My first reaction when I saw that the passenger was surprised by landing in Miami, without anyone saying that a diversion was happening, was to assume passenger confusion over “non-stop” versus “direct.”

  • A direct flight looks like a non-stop flight. It has a single flight number, and shows where you start and where you end up. But it actually stops somewhere along the way.

  • Once upon a time it might have meant at least you’re on the same aircraft (Southwest does this, and you do not even have to get off the plane). That harkens to a time when planes couldn’t fly long distances, and when airline routes were dictated by the government (often to serve political constituencies).

  • With most airlines now it’s just like any other connecting flight – you get off, find your connecting gate. The connection might even take off without you if your flight is delayed.

Always know the difference between non-stop (what you want) and “direct” (a misleading term, and what you want to avoid)!

American Airlines flies once-weekly on Saturdays in each direction between Chicago and St. Thomas. And they do not offer any ‘one-stop direct’ service. It wasn’t customer confusion.

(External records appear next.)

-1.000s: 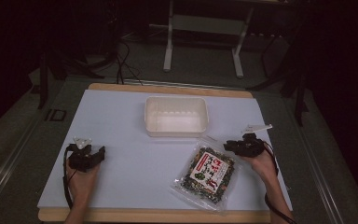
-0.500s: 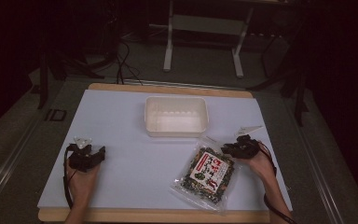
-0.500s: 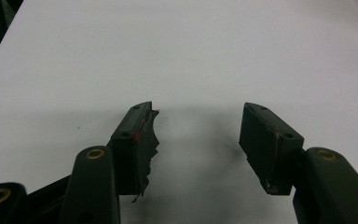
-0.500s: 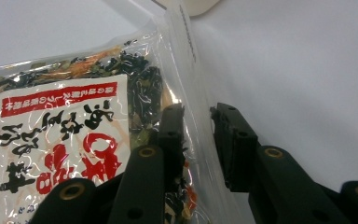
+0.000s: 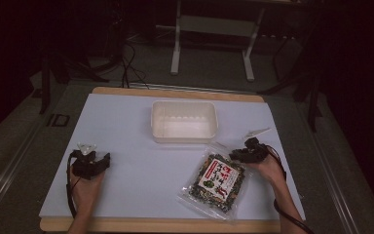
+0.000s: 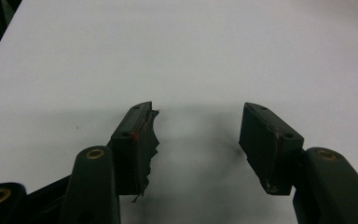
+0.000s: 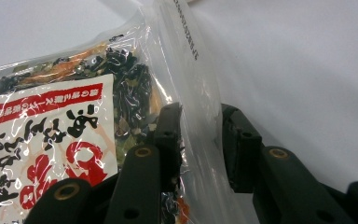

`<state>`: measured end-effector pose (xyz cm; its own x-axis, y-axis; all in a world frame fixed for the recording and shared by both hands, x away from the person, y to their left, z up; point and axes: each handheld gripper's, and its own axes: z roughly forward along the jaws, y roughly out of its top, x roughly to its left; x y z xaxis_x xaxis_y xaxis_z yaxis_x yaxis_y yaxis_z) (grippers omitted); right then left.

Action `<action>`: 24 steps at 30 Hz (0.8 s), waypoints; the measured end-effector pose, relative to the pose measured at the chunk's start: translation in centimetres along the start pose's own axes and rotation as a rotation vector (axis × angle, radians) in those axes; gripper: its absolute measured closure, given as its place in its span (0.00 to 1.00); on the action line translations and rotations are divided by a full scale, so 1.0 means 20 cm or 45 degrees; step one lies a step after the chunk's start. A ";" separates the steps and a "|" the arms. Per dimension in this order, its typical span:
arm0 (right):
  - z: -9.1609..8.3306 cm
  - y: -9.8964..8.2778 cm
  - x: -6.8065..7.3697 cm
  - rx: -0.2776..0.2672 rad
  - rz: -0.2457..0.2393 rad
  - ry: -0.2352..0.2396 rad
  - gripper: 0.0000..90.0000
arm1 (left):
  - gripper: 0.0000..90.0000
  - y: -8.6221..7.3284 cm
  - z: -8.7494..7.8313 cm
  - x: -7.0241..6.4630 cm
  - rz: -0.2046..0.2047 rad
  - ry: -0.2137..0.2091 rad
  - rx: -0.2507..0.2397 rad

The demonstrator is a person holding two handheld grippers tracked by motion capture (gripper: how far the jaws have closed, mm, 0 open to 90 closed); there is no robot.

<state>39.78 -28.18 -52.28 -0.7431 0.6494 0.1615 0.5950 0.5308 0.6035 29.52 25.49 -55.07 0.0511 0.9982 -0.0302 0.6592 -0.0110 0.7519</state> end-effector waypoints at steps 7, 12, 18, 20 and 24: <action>0.02 0.01 0.01 0.044 -0.040 -0.047 0.93 | 0.50 0.00 0.00 0.00 0.005 0.003 0.005; 0.03 0.02 0.07 0.091 -0.140 -0.123 0.99 | 0.50 0.00 0.00 0.00 0.008 0.005 0.008; 0.00 0.04 0.09 0.082 -0.181 -0.136 0.99 | 0.50 0.00 0.00 0.00 0.007 0.006 0.009; 0.00 0.04 0.09 0.083 -0.184 -0.138 0.99 | 0.50 0.00 0.00 0.00 0.006 0.007 0.008; -0.01 0.03 0.10 0.069 -0.177 -0.130 0.99 | 0.50 0.00 0.00 0.00 0.001 0.005 0.004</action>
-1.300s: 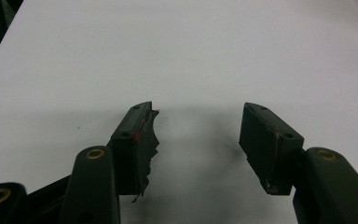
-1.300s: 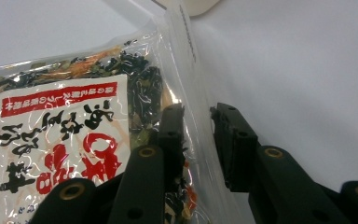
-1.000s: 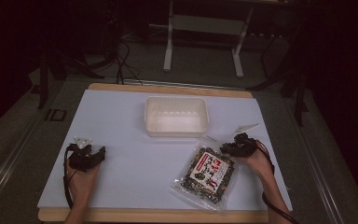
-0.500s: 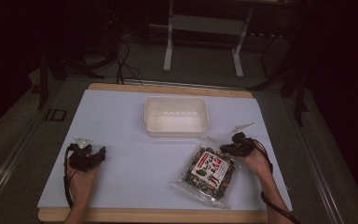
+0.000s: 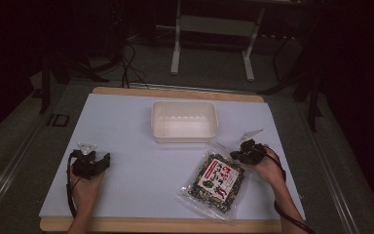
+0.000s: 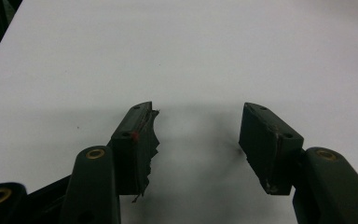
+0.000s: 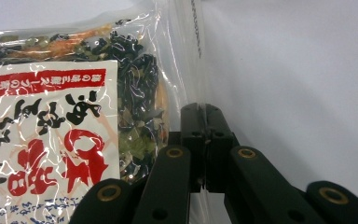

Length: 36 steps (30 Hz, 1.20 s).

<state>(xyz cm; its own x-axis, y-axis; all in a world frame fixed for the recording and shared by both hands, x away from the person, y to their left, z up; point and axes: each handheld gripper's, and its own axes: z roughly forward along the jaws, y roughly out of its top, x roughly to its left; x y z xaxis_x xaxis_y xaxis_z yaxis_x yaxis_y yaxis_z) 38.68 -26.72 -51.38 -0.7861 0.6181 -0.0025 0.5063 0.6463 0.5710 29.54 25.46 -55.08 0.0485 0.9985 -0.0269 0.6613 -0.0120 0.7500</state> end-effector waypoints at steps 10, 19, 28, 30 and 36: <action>-0.04 -0.01 0.01 -0.012 -0.008 -0.006 0.99 | 0.50 0.00 0.00 0.00 0.002 0.000 0.000; -0.11 0.01 0.02 -0.069 -0.009 0.015 0.99 | 0.50 0.00 0.00 0.00 0.000 -0.001 -0.002; -0.22 0.07 0.04 -0.114 -0.042 0.011 0.99 | 0.50 0.00 0.00 0.00 0.000 -0.003 -0.006; -0.23 0.08 0.04 -0.120 -0.051 0.010 0.99 | 0.50 0.00 0.00 0.00 -0.001 -0.003 -0.006; -0.28 0.12 0.05 -0.128 -0.061 0.016 0.99 | 0.50 0.00 0.00 0.00 0.000 -0.004 -0.007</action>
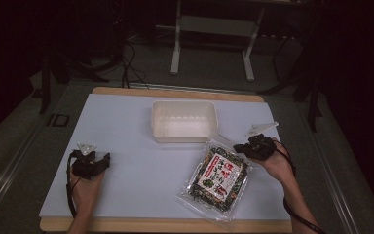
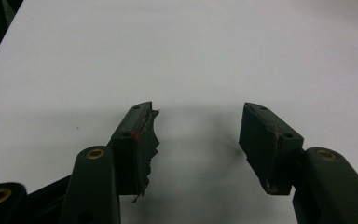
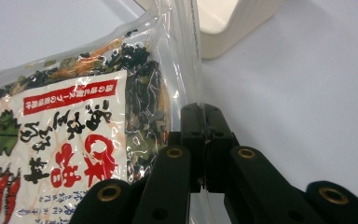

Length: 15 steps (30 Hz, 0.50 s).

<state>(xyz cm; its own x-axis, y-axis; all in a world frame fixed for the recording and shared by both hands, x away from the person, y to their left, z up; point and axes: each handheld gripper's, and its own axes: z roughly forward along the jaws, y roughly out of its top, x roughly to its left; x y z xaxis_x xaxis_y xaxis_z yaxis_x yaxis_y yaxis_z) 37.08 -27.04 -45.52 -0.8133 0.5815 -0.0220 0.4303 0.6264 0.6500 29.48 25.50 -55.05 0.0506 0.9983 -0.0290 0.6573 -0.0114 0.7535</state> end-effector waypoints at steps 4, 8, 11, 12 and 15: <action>-0.02 0.03 0.00 -0.015 -0.005 0.008 0.99 | 0.50 0.00 0.00 0.00 0.000 0.000 0.000; -0.05 0.06 -0.01 -0.038 -0.002 0.017 0.99 | 0.50 0.00 0.00 0.00 0.000 -0.001 0.000; -0.07 0.08 -0.01 -0.054 0.000 0.019 0.99 | 0.50 0.00 0.00 0.00 0.000 -0.001 0.000; -0.07 0.09 -0.01 -0.056 0.003 0.022 0.99 | 0.50 0.00 0.00 0.00 -0.003 -0.001 -0.003; -0.08 0.12 -0.01 -0.062 -0.002 0.028 0.99 | 0.50 0.00 0.00 0.00 0.002 0.000 -0.001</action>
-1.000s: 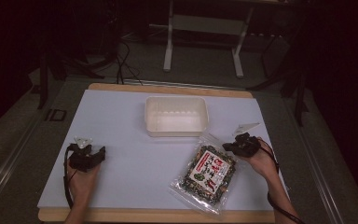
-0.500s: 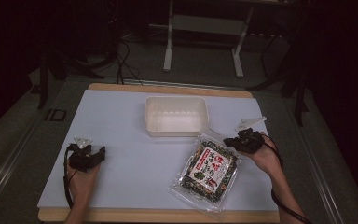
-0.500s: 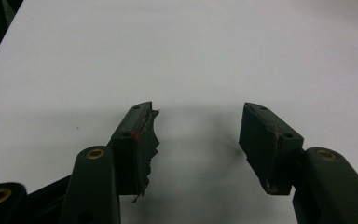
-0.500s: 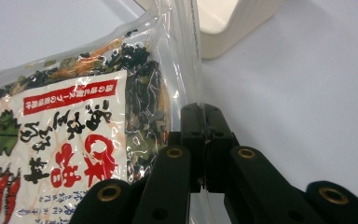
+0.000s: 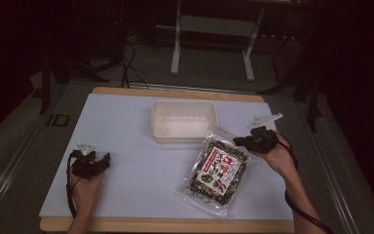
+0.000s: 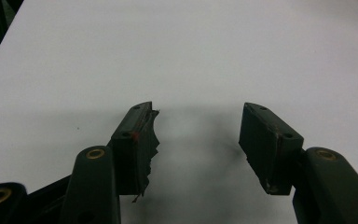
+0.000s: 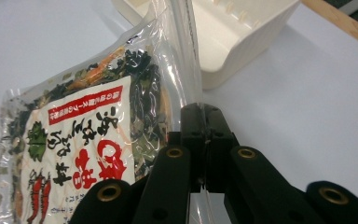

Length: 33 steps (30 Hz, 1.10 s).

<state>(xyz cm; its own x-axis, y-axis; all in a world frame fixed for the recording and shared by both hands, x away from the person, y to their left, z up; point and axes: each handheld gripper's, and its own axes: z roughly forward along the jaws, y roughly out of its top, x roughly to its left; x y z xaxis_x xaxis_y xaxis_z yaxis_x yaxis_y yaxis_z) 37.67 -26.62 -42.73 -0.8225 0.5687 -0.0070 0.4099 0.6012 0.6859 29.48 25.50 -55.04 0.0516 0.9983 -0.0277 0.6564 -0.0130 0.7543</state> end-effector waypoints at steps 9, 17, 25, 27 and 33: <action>-0.02 0.07 0.01 -0.013 -0.007 0.015 0.99 | 0.50 0.00 0.00 0.00 -0.003 -0.003 -0.004; -0.04 0.11 0.01 -0.033 -0.011 0.034 0.99 | 0.50 0.00 0.00 0.00 0.000 -0.002 -0.002; -0.07 0.17 0.01 -0.049 -0.027 0.039 0.99 | 0.50 0.00 0.00 0.00 -0.003 -0.002 -0.005; -0.08 0.18 0.01 -0.052 -0.024 0.040 0.99 | 0.50 0.00 0.00 0.00 -0.003 -0.002 -0.005; -0.12 0.25 0.02 -0.073 -0.045 0.053 0.99 | 0.50 0.00 0.00 0.00 -0.003 -0.003 -0.005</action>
<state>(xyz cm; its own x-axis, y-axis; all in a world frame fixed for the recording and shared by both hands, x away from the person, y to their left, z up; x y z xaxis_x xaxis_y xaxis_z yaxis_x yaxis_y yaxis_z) 38.46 -24.65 -37.55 -0.8523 0.5231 -0.0029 0.3579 0.5870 0.7262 29.46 25.53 -55.01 0.0515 0.9982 -0.0309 0.6537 -0.0103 0.7567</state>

The flight did head to Miami instead of Chicago, and it sounds like there was very poor communication with passengers.

It doesn’t surprise me that ground staff in St. Thomas wouldn’t be helpful, but I’d have expected clarity from the captain. Maybe there was, but cockpit communications with the cabin can sometimes be muddled (with the PA system itself not functioning clearly).

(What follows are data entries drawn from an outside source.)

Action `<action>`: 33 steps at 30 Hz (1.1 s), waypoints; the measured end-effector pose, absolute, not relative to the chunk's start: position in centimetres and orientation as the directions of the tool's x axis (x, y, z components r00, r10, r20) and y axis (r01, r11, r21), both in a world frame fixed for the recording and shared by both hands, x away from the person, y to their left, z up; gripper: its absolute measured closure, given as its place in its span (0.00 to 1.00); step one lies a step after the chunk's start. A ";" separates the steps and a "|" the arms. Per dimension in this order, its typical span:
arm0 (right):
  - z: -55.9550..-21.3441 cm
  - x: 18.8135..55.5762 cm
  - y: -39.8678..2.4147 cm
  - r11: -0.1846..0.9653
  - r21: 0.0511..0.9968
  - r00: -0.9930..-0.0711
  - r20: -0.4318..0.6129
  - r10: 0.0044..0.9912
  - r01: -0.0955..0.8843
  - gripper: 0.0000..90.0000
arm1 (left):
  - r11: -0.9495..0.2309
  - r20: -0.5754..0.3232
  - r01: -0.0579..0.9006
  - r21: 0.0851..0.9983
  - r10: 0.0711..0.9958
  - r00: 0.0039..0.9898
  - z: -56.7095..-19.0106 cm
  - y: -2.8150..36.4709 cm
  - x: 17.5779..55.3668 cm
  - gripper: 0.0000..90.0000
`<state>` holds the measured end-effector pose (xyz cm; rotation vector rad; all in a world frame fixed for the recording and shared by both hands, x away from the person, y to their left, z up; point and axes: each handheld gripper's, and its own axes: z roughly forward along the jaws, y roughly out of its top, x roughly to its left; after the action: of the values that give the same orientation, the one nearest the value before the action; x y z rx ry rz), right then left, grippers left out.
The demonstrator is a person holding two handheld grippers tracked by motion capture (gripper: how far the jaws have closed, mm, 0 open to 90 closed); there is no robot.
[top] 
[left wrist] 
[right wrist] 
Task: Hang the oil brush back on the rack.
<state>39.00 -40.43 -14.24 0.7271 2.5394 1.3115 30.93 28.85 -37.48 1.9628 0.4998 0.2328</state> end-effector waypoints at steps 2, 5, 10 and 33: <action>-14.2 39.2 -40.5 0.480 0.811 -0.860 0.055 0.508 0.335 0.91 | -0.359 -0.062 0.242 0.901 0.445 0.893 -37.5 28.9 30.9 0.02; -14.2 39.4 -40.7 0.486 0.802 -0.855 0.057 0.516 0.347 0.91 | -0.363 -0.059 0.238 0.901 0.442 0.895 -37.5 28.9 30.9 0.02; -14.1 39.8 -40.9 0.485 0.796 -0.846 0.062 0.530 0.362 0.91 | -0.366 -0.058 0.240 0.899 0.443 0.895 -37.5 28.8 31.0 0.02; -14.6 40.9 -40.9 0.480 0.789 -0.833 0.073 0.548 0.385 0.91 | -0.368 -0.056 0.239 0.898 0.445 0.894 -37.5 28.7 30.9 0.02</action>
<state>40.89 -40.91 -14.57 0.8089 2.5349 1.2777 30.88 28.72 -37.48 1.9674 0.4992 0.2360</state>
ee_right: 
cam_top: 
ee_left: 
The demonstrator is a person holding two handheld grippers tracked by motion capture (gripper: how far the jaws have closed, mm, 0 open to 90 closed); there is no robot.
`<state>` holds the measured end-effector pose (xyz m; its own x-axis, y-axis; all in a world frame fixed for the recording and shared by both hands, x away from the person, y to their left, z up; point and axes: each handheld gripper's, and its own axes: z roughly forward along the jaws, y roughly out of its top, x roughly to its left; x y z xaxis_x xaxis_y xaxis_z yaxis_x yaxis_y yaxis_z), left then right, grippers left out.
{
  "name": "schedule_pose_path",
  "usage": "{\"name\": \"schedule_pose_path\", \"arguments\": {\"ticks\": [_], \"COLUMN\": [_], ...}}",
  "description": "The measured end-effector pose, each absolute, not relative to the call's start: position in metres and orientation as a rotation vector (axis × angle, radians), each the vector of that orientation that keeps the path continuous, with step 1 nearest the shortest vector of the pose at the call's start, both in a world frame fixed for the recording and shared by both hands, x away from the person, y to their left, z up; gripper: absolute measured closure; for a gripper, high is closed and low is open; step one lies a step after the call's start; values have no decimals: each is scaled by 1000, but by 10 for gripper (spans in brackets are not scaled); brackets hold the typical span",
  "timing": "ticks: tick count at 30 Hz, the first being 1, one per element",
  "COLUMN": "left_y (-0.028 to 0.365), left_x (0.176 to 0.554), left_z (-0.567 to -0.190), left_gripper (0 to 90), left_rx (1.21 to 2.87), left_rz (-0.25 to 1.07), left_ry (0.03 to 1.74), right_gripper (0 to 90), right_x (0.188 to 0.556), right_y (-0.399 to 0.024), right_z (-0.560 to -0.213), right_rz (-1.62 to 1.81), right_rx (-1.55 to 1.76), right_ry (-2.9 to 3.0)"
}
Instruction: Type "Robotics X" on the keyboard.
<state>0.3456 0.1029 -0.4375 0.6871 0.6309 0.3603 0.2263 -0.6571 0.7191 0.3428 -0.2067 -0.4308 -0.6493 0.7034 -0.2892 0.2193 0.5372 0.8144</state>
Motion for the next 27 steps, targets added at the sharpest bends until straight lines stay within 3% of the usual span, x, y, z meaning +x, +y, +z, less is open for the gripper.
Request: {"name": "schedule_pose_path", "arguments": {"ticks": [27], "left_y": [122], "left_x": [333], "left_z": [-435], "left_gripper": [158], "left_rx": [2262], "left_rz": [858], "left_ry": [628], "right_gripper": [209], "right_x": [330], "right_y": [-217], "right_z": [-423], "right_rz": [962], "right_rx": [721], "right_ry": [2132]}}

On Saturday January 27th American Airlines flight 1062 was delayed about an hour and a half in St. Thomas, and flew to Miami – where the Airbus A319 sat for five hours before continuing to Chicago, finally arriving at O’Hare airport at 1:16 a.m. Obviously any connecting passengers blew their connections if they continued on that aircraft.

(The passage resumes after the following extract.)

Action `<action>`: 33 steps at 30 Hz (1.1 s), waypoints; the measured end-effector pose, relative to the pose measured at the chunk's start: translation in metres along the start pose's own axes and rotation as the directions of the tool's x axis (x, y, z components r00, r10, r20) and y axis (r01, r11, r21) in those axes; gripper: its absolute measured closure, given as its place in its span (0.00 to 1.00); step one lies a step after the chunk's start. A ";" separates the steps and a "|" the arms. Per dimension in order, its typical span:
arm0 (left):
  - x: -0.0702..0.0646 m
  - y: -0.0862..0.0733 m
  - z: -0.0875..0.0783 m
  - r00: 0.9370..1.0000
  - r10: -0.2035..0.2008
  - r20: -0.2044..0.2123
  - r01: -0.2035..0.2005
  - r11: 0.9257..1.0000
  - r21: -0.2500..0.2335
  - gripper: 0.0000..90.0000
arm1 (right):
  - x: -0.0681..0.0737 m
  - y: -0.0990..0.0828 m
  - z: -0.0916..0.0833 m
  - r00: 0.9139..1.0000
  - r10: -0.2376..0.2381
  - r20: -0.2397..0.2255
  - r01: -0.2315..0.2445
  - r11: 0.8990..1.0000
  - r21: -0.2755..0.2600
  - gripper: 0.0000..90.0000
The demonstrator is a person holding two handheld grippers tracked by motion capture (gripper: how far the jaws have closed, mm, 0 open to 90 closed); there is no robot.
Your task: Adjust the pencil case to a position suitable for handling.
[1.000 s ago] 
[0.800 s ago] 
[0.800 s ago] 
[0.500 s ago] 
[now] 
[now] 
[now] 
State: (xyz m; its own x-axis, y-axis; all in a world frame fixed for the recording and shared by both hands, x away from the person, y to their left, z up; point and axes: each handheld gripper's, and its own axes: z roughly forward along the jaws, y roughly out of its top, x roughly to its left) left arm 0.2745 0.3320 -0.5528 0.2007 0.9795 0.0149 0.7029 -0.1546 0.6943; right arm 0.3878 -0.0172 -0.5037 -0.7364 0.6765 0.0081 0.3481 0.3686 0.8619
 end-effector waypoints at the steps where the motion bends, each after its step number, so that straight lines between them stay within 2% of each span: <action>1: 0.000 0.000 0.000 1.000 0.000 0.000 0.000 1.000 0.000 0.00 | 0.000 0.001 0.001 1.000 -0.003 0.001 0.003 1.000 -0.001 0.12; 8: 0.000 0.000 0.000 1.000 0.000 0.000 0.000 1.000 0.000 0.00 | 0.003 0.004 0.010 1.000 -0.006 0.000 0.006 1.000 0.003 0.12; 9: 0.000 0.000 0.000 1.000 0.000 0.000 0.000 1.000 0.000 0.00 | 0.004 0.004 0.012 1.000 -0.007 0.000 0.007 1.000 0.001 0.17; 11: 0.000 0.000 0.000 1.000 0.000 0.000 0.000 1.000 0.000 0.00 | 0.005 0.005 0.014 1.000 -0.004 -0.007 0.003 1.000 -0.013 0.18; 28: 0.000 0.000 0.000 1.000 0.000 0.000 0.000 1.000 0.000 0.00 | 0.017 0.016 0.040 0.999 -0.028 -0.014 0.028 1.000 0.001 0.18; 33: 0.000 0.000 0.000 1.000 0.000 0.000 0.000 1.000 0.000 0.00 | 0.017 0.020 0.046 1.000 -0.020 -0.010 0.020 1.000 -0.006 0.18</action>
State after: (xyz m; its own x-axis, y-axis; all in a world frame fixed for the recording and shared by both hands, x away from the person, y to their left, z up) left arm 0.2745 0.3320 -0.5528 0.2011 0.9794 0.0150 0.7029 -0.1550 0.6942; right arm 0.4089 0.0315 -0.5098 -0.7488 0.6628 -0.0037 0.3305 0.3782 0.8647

If this customer’s story is accurate, it reflects very poorly on American Airlines ground staff in Miami. Unprofessional behavior, and poor customer service, certainly resonates with my experience at that station. It’s also not the first time an airline employees has sexually harassed a customer.

Five years ago an American Airlines employee at the San Diego airport started texting a passenger to hit on her, using contact details from her profile. I didn’t write about it at the time it happened, because the airline convinced me that this could happen in any industry with any frontline employee – it wasn’t a story. But it eventually became news (and a lawsuit).

I suppose self-service tools for check in and rebooking aren’t just a way for the airline to save labor costs, and increasing to service customers how they expect, but also a way to avoid awkward interactions with employees who might behave badly – and make their help contingent on flirting. Sigh.

About Gary Leff

Gary Leff is one of the foremost experts in the field of miles, points, and frequent business travel - a topic he has covered since 2002. Co-founder of frequent flyer community, emcee of the Freddie Awards, and named one of the "World's Top Travel Experts" by Conde' Nast Traveler (2010-Present) Gary has been a guest on most major news media, profiled in several top print publications, and published broadly on the topic of consumer loyalty. More About Gary »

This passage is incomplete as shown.